* _Task to carry out_
Which lines in the records below contain the word "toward"? Report each of them.

* _Recorded data_
*** Begin section ***
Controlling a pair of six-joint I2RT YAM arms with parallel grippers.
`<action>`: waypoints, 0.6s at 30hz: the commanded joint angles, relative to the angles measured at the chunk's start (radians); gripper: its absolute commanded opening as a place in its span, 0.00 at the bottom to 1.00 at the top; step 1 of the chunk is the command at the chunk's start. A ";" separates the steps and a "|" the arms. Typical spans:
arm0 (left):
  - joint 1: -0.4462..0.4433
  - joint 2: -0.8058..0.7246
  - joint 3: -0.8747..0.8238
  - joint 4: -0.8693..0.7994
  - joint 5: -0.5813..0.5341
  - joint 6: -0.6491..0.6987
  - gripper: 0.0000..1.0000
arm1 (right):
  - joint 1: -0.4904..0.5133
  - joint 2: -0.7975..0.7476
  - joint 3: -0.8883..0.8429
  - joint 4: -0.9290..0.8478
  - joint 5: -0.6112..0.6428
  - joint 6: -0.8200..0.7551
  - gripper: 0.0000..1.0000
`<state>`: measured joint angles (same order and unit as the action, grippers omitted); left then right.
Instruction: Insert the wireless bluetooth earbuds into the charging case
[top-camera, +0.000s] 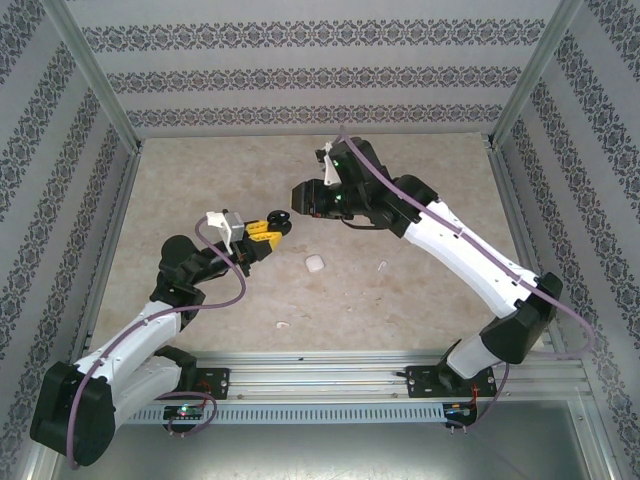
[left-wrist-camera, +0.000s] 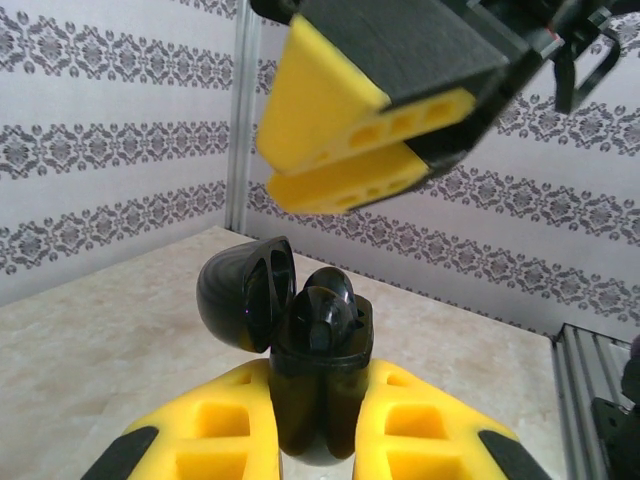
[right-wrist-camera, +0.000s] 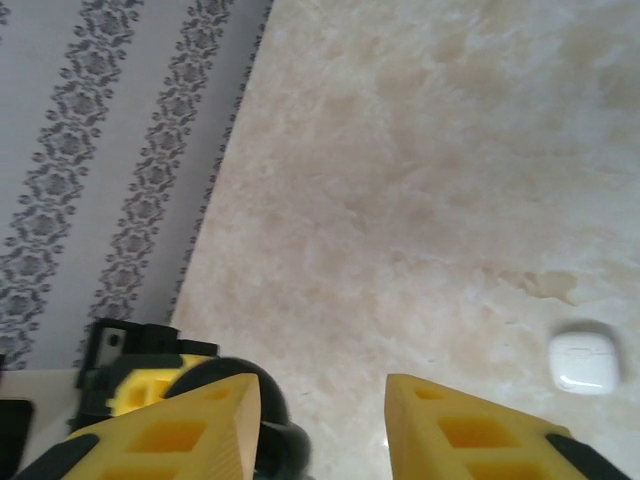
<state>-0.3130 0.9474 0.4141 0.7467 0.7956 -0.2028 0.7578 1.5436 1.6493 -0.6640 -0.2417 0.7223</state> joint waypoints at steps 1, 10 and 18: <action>0.001 -0.003 0.036 -0.010 0.066 -0.020 0.00 | -0.010 0.039 0.027 0.009 -0.139 -0.018 0.34; -0.001 0.008 0.054 -0.046 0.078 -0.032 0.00 | -0.021 0.075 0.009 0.036 -0.251 -0.003 0.28; -0.002 0.028 0.054 -0.033 0.032 -0.071 0.00 | -0.021 0.050 -0.033 0.041 -0.264 -0.001 0.26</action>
<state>-0.3130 0.9684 0.4351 0.6983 0.8440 -0.2440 0.7349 1.6131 1.6394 -0.6346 -0.4622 0.7258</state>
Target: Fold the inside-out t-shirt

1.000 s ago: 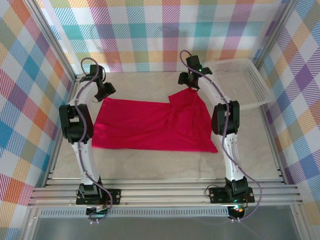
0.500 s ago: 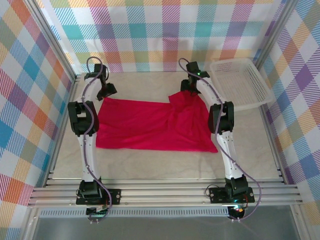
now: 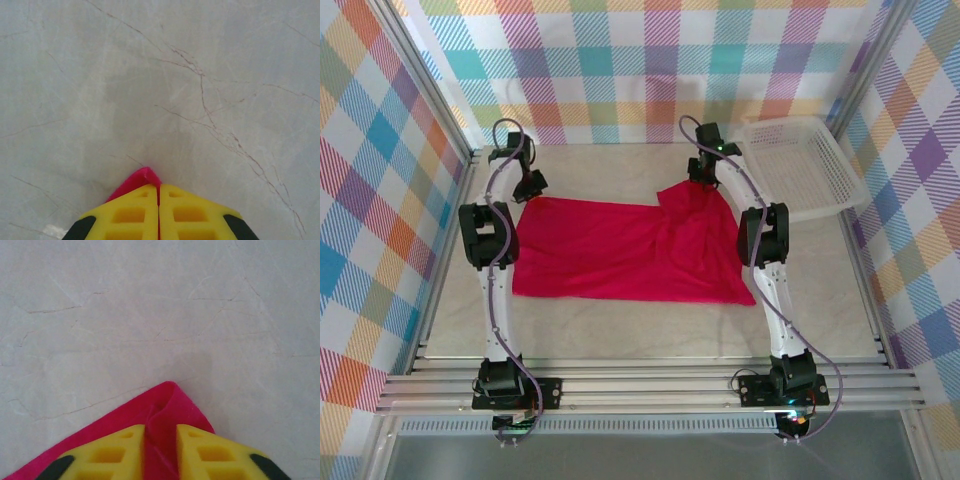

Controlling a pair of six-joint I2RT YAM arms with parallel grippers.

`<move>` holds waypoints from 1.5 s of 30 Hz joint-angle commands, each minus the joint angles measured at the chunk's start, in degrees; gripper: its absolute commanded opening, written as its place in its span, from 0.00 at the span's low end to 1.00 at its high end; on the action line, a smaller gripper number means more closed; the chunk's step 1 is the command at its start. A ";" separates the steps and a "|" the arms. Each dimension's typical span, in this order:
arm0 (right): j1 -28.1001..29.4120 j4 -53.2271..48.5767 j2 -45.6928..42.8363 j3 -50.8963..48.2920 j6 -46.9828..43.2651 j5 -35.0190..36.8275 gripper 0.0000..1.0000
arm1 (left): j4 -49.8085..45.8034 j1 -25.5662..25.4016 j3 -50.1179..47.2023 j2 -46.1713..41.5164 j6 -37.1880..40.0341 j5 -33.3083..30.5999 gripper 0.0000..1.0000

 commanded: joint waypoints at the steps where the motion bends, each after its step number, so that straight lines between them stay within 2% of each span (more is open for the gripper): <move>1: -0.63 0.68 1.09 2.52 -1.14 -1.73 0.43 | -2.25 1.13 2.13 -0.31 -0.28 0.72 0.00; 7: -0.67 1.22 2.04 2.77 -2.37 -1.76 0.45 | -2.56 1.15 2.04 -0.64 -0.55 1.56 0.00; 9: -0.71 1.28 2.63 2.97 -2.37 -1.77 0.37 | -2.64 1.15 1.95 -0.54 -0.69 1.87 0.00; 14: -0.88 1.96 3.50 5.37 -3.32 -1.01 0.01 | -2.25 1.15 2.04 -0.85 -0.89 2.40 0.00; 21: -1.23 3.46 -2.00 6.40 -4.59 -0.20 0.00 | -2.80 1.13 2.12 -3.78 -0.92 3.00 0.00; 25: -1.53 3.56 -9.57 1.84 -4.04 -6.07 0.00 | -4.00 1.10 1.54 -7.35 -0.94 2.85 0.00; 28: -1.67 1.30 -15.53 -4.12 -3.33 -11.01 0.00 | -3.67 1.15 -1.71 -11.04 -1.16 3.47 0.00; 32: -1.67 8.05 -28.55 -24.67 -2.77 -14.95 0.00 | 2.51 1.15 -13.47 -18.74 -2.62 4.67 0.00; 38: -1.67 14.64 -45.29 -46.49 -2.09 -17.56 0.00 | 5.89 1.15 -24.78 -28.03 -3.50 4.37 0.00; 45: -1.60 18.23 -62.82 -66.82 -0.26 -20.17 0.00 | 8.32 1.24 -36.80 -39.13 -4.05 2.66 0.00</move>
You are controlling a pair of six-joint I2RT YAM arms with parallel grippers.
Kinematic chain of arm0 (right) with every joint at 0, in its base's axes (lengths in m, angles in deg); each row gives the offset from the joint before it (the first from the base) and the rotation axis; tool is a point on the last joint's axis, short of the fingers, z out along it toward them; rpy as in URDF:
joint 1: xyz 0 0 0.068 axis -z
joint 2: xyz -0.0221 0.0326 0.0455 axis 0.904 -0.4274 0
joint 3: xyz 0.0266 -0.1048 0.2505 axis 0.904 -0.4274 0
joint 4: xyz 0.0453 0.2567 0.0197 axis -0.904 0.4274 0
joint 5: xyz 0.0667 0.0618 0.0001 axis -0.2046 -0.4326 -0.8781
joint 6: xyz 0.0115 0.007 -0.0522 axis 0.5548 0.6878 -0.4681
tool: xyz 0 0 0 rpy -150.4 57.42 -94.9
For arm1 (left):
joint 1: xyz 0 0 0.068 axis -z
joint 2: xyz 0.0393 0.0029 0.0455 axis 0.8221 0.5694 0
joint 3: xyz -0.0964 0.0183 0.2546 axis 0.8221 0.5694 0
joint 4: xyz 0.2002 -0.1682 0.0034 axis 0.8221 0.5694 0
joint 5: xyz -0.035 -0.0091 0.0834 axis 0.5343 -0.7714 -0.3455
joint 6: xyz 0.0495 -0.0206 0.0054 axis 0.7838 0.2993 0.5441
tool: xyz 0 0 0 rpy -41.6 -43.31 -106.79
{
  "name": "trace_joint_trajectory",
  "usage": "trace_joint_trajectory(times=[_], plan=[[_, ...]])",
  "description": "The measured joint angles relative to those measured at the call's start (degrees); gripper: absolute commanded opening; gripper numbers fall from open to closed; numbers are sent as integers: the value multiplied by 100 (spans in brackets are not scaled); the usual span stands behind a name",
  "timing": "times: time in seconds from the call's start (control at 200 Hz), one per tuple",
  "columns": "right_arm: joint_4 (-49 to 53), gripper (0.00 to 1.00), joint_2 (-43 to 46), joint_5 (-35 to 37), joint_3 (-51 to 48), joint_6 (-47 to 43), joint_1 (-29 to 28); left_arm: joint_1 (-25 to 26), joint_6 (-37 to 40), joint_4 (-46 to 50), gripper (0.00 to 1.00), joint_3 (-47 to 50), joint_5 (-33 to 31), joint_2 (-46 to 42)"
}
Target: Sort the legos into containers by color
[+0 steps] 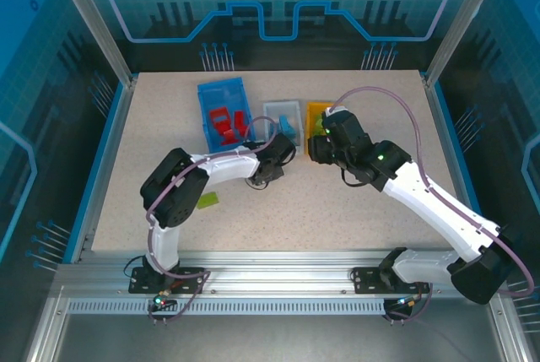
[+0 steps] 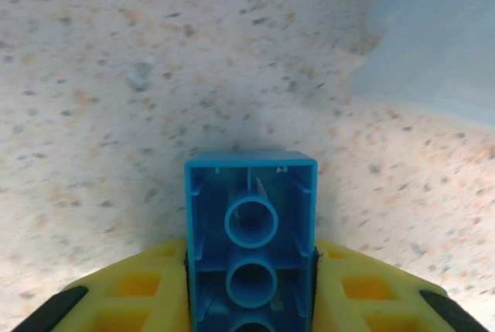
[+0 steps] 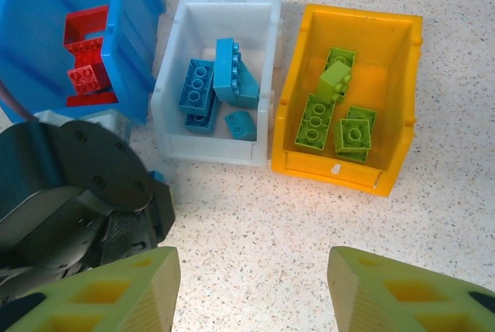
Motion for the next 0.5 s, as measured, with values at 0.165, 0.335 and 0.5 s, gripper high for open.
trace_joint_trajectory(times=[0.165,0.335,0.5], plan=[[-9,54,94,44,-149,63,2,181,197,229,27,219,-52,-758],[-7,54,223,63,-219,90,9,-48,750,437,25,-726,409,-874],[4,54,330,66,-219,107,61,-573,1123,442,25,-2020,1460,-98]])
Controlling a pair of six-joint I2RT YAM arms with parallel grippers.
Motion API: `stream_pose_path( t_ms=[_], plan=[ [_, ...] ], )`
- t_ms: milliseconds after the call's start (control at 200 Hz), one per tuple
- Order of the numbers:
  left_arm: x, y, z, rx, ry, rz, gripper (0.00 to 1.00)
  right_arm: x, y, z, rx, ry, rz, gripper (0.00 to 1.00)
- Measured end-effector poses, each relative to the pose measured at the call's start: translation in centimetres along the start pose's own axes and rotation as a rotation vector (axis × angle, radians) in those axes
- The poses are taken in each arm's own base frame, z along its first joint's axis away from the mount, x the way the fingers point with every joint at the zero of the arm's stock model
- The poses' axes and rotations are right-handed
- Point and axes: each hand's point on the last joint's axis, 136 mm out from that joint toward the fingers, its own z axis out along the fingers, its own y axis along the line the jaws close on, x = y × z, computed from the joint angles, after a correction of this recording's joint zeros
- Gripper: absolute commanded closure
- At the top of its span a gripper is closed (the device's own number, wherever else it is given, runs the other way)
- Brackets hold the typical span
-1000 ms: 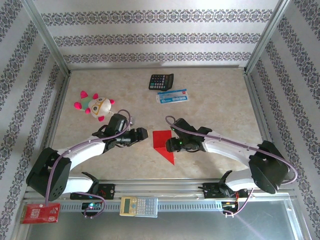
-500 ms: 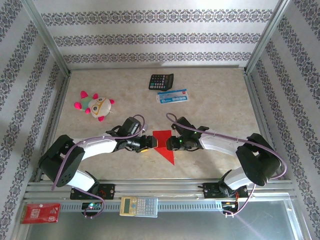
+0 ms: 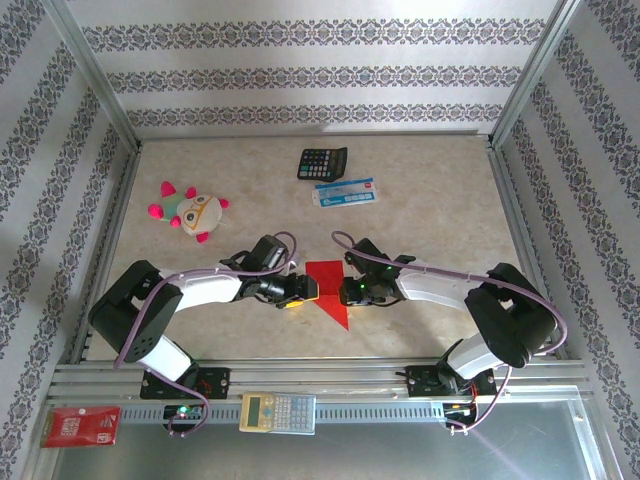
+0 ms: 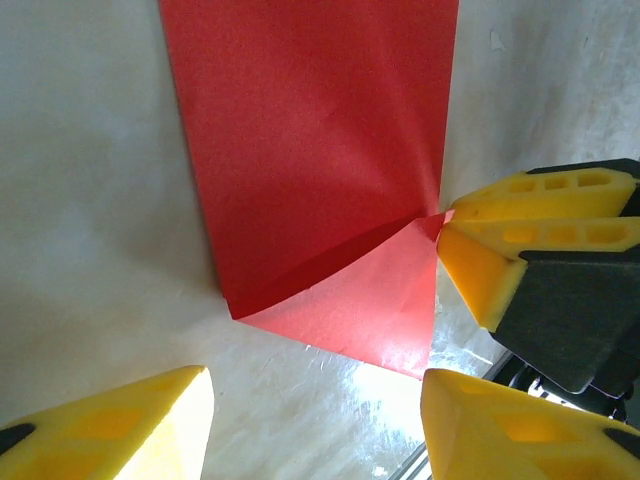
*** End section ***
* _Solution for this exercise_
Kinematic chain of arm0 (right) with every joint at 0, in its base's axes (lengths in m, angles in deg); each row gives the offset from the joint before it (the first from the base) and the rotation axis; tool is a point on the last joint's axis, short of the fingers, z out along it toward them; rpy as in URDF:
- Point and axes: each hand's point on the last joint's axis, 136 mm out from that joint toward the fingers, its own z axis out along the fingers, its own y axis along the line the jaws close on, x = y × z, computed from the joint angles, after a correction of this recording's joint zeros

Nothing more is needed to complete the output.